5 reviews for:

Bleeding Out

Jes Battis

3.04 AVERAGE


Author showed a love for the English language not matched by a love of story. "Clever" and "pretty" phrasings kept drawing attention to themselves and knocking me out of the book.

Woof, I made it. I wasn't sure that I would, as this novel started out normally and devolved into a stream-of-consciousness mess. I was seriously motivated to keep going, though, because I read the rest of the series and this is the last book in it.

So I pushed on through, got to a bit of light in the tunnel, and then there was more muck. Really, Mr. Battis - this is a popular work! Or did you just feel like, "Hey, this is the end of my contract, I can do whatever I want..." That's the feeling I got, honestly. It doesn't motivate me to pick up whatever Battis publishes in the future.

SPOILER ALERT

I am SOOOOOO mad!!! The first thing I read were the acknowledgments and it said (to paraphrase) "the hardest thing to do is to close out a series." WHAT?? You mean this is it? I don't get any more after this one?? That is just mean. How am I supposed to start a novel knowing that after 4 other books, getting to know and love (mostly) these characters (I can't exactly call all of them people now, can I?) I have fewer than 300 pages to say goodbye? Not fair, Jes!

That saidranted, I did enjoy reading every bit of it. I wanted more, of course, but what was there, I liked. I still want to know what happens ten or twenty years down the road, but maybe that's the point. Everything is tied up, while not exactly neatly, at least somewhat satisfactorily. I can live with the results and I'm happy I was along for the ride.

I have mixed feelings about this book, I enjoyed this series, but this last book was strange. It had a trippy, disjointed quality that was different from the rest o the series. I didn't feel as connected to the charactors as in the past, it was hard to follow where the story was heading or how it was all going to end.

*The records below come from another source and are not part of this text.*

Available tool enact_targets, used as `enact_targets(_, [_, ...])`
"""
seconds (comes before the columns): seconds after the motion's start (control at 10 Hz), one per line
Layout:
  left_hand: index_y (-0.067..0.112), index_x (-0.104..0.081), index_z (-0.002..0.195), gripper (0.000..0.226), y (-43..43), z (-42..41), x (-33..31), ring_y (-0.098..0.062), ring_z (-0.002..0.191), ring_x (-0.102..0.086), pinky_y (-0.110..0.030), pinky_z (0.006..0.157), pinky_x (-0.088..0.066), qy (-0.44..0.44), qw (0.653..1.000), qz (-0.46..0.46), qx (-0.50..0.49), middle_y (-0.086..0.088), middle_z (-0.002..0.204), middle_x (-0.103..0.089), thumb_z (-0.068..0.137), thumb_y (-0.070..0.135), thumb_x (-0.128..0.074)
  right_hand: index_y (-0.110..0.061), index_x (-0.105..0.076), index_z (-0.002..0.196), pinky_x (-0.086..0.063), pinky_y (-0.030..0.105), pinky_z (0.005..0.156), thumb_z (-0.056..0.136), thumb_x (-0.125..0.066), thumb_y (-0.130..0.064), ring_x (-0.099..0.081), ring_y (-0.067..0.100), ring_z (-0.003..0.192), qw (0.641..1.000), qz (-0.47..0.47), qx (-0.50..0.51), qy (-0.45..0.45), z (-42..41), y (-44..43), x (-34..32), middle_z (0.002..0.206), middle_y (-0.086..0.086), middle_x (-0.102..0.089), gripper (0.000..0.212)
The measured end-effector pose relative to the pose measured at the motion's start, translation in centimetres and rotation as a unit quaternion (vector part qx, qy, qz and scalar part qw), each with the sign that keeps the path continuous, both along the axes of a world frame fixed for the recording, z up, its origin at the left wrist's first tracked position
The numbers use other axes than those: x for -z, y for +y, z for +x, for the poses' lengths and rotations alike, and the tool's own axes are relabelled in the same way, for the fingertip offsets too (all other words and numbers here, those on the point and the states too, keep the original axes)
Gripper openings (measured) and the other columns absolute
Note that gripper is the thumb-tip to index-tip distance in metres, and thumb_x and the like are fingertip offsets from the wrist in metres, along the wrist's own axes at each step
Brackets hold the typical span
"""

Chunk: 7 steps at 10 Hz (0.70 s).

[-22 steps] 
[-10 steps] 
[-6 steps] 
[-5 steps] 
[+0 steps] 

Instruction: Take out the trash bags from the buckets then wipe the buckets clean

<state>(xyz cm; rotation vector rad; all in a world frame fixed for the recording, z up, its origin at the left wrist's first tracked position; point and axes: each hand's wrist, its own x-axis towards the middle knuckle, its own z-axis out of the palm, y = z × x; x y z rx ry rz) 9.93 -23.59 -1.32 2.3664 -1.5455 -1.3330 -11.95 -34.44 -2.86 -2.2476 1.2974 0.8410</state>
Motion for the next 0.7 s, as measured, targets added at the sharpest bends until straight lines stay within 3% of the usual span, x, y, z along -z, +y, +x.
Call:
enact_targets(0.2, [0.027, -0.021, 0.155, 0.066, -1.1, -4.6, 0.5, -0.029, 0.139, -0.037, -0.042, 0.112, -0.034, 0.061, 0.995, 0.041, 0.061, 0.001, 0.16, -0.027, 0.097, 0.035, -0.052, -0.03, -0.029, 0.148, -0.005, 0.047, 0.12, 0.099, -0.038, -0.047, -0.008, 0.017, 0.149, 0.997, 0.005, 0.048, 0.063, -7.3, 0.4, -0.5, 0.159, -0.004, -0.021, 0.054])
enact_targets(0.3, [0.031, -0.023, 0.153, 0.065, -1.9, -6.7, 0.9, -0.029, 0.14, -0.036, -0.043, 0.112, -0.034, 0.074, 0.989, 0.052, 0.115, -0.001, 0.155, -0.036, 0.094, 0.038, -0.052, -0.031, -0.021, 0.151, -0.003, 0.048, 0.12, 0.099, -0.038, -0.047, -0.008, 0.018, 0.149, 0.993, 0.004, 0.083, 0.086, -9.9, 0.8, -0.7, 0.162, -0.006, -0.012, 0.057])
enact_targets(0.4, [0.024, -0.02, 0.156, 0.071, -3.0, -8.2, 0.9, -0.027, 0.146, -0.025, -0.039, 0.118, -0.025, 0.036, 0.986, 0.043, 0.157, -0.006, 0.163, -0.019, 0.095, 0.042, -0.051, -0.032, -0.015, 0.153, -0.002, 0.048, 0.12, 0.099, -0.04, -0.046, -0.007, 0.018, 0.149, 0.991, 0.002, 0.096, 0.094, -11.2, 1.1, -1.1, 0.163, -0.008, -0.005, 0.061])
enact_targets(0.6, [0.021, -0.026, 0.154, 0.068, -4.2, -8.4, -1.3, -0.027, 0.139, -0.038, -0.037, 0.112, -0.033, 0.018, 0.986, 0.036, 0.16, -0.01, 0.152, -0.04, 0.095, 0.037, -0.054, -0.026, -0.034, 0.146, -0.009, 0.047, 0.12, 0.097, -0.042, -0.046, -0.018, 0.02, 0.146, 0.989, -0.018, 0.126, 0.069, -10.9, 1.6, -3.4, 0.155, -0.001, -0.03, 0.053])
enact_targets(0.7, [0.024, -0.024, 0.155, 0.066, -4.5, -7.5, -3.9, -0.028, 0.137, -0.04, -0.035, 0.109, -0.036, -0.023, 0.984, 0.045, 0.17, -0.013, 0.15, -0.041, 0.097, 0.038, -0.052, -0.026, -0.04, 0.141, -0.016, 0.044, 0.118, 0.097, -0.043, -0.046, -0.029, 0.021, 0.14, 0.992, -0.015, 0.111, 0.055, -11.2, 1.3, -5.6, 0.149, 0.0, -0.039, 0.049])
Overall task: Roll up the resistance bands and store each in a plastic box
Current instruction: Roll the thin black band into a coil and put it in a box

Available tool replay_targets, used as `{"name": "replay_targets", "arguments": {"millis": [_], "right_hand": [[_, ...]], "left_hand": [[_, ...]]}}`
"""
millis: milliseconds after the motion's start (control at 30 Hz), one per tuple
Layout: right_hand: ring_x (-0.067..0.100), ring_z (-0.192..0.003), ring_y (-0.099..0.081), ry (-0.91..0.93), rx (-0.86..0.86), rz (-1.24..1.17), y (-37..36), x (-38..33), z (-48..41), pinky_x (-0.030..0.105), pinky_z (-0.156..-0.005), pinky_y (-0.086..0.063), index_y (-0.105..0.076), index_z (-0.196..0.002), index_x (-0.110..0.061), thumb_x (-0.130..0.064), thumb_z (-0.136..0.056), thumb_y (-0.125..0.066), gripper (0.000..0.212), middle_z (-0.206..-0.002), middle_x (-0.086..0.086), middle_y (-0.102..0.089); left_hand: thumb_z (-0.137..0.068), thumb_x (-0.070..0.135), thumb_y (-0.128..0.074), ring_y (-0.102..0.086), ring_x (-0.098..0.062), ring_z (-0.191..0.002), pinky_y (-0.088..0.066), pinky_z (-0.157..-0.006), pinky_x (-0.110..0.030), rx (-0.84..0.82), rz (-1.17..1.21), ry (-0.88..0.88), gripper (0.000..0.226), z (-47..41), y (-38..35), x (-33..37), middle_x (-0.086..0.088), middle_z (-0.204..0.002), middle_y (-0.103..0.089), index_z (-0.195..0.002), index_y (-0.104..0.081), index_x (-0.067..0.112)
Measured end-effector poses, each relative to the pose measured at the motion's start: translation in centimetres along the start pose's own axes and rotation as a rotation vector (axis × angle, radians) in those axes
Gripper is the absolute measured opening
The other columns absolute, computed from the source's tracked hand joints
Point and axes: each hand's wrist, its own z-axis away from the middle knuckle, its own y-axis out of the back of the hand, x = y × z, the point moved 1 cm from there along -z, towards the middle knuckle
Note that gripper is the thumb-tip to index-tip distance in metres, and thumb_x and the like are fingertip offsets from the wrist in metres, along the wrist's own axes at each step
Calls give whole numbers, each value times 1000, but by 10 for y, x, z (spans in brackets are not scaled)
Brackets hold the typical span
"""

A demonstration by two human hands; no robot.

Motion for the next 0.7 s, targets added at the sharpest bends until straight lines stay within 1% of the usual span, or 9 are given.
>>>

Still I am sorry that this is the last book, I hope he author has a new story to tell.

This book was an odd mix, and for me some parts were 5-star, some were barely 3, and the combination was fascinating but not quite workable... the rating is a compromise.

The things I liked best about this series were still there although only in parts of this book. Tess Corday is a more-than-half demon but still very human magic-wielder with a self-made family consisting of her telepathic gay best friend, his deaf boyfriend, her adopted/fostered two teenage vampires, and a dead necromancer boyfriend. The family parts of these stories really worked for me - maternal angst, teen snark, BFF and romance insecurities.

The magic parts were more problematic while at the same time engendering some truly wonderful language and images that I reread just for the flow of words. However in the end I found it hard to pay attention to or care about the details. There were several events relating to the deaths and world-building in this book, and I'm still not sure the resolution worked for me. So this is an interesting, at times gorgeous (in the I-hate-inner-angsting-for-pages-but-this-is-kind-of-amazing sense,) sometimes fun, ending to a series I've enjoyed.